NewYorkUniversity
LawReview
Issue

Volume 84, Number 4

October 2009

Contract Design and the Structure of Contractual Intent

Jody S. Kraus, Robert E. Scott

Modern contract law is governed by a two-stage adjudicative regime—an inheritance of the centuries-old conflict between law and equity. Under this regime, formal contract terms are treated as prima facie provisions that courts can override by invoking equitable doctrines so as to substantially “correct” the parties’ contract by realigning it with their contractual intent. This ex post judicial determination of the contractual obligation serves as a fallback mechanism for vindicating the parties’ contractual intent whenever the formal contract terms fall short of achieving the parties’ purposes. Honoring the contractual intent of the parties is thus the central objective of contract law. Yet little scholarly attention has been given to the structure of contractual intent. Courts naturally equate contractual intent with the parties’ contractual objectives, which we call the “contractual ends” of their collaboration. But reaching agreement on a shared objective is only the first step to designing an enforceable contract. Thereafter, the parties must create the particular rights and duties that will serve as their “contractual means” for achieving their shared ends.
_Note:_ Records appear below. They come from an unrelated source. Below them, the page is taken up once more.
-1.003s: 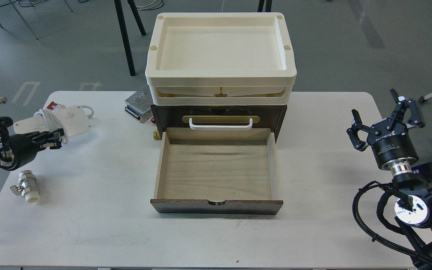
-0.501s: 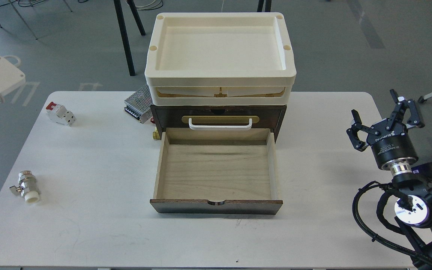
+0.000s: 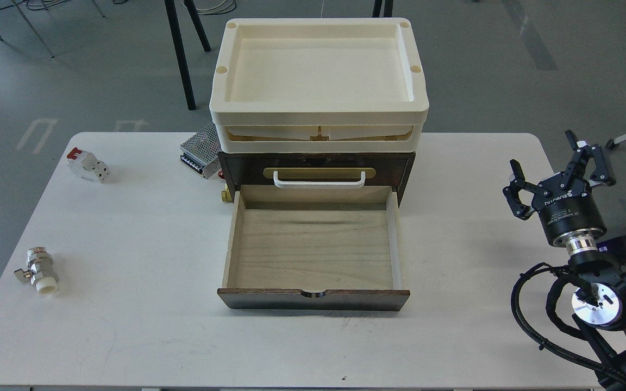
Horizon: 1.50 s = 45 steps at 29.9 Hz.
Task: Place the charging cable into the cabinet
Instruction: 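Close the left gripper on the cable and lift it off the table, then carry the cable with the left gripper over the open drawer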
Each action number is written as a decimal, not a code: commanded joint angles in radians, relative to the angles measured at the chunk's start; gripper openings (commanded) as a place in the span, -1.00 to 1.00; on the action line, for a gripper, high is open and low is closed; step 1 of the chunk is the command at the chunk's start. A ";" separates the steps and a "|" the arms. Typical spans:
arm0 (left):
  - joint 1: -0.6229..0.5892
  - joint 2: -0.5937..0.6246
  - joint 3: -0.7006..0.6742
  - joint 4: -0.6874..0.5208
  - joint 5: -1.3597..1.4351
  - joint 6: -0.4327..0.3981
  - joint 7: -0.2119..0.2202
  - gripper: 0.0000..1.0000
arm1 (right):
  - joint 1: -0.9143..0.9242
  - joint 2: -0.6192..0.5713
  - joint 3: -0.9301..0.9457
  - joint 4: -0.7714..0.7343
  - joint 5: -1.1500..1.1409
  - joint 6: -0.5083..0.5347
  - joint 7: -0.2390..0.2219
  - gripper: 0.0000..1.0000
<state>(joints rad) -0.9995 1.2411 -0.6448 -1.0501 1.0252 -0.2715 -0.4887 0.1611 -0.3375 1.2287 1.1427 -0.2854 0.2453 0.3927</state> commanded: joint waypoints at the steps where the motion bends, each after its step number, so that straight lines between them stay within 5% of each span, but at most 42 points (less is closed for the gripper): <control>1: -0.085 -0.008 -0.007 -0.131 0.009 -0.051 0.000 -0.99 | 0.000 0.000 0.000 0.000 0.000 0.000 0.000 0.99; 11: -0.119 -0.095 -0.004 -0.482 0.183 -0.110 0.000 -0.98 | 0.000 0.000 0.000 0.000 0.000 0.000 0.000 0.99; 17: -0.114 -0.228 0.056 -0.556 0.329 -0.199 0.000 -0.97 | 0.000 0.000 0.000 -0.001 0.000 0.000 0.000 0.99; 34: -0.087 -0.443 0.281 -0.564 0.530 -0.190 0.000 -0.96 | 0.000 0.000 0.000 -0.001 0.000 0.000 0.000 0.99; 45: 0.081 -0.514 0.312 -0.466 0.585 -0.111 0.000 -0.95 | 0.000 0.000 0.000 -0.001 0.000 0.000 0.000 0.99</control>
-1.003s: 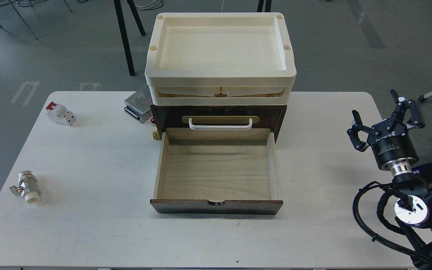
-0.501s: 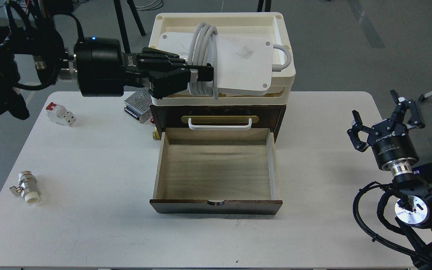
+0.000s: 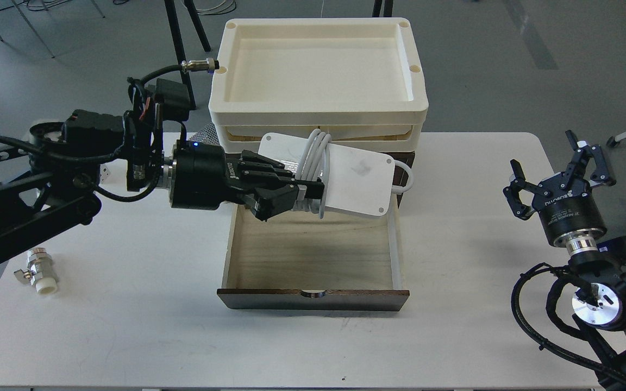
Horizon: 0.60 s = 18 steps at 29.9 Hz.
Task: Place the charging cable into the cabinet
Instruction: 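Carry the cable with the left gripper over the open drawer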
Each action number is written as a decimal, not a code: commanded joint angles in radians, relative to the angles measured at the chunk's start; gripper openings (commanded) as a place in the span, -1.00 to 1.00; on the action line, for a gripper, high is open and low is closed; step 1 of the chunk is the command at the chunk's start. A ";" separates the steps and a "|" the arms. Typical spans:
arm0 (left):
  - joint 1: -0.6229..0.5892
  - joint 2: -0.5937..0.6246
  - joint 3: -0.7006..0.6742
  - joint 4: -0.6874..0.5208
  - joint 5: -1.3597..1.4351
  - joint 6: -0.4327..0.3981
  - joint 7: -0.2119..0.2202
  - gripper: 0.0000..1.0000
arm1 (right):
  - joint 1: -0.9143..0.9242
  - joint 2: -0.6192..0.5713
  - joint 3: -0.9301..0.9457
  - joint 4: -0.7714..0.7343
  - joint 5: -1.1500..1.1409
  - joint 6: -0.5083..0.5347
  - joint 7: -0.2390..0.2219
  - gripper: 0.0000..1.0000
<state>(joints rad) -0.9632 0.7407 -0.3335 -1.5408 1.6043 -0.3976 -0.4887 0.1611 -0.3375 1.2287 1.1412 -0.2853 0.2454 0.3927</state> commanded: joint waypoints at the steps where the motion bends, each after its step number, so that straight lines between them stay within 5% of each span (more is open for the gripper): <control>1: 0.057 -0.021 0.001 0.036 0.009 0.028 0.000 -0.95 | 0.000 0.000 0.000 0.000 0.000 0.000 0.000 0.99; 18: 0.235 -0.159 0.004 0.225 0.043 0.146 0.000 -0.95 | 0.000 0.000 0.000 0.000 0.000 0.000 0.000 0.99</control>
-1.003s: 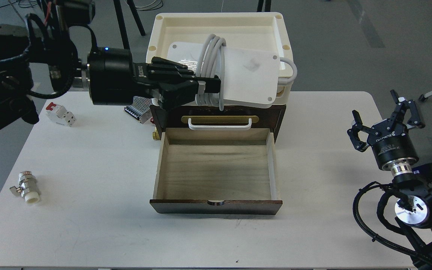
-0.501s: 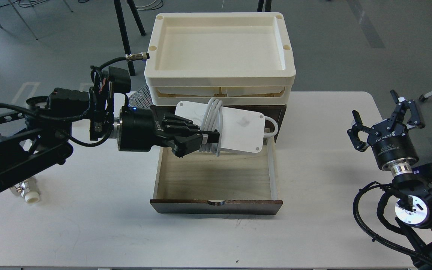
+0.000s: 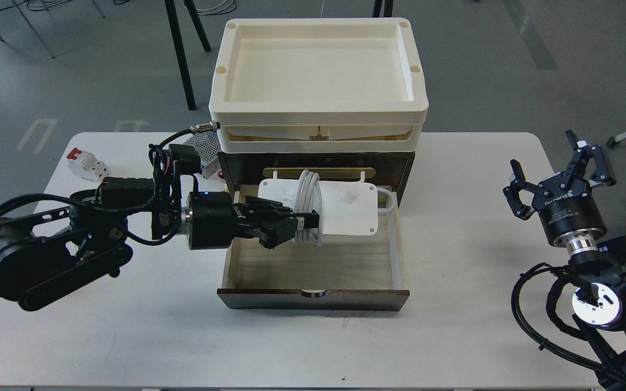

The thesis of this Article argues that the current regime of contract adjudication conflates the parties’ contractual means with their contractual ends. In so doing, it reduces the range of contractual arrangements to which contract law gives effect, thereby potentially depriving commercially sophisticated parties of essential tools for contract design. Sophisticated actors engage in ex ante determinations of their means of enforcement, choosing whether enforcement is to be either legal or relational and whether legal enforcement should rely on either rules or standards. Both theory and available evidence suggest that such parties would prefer a default rule that strictly enforces formal contract doctrine unless they have expressly indicated their intent to delegate hindsight authority to a court. By eliminating the risk that courts will erroneously infer the parties’ preference for ex post judicial intervention, such a regime increases the reliability of formal contract terms and enhances the parties’ control over the content of their contract.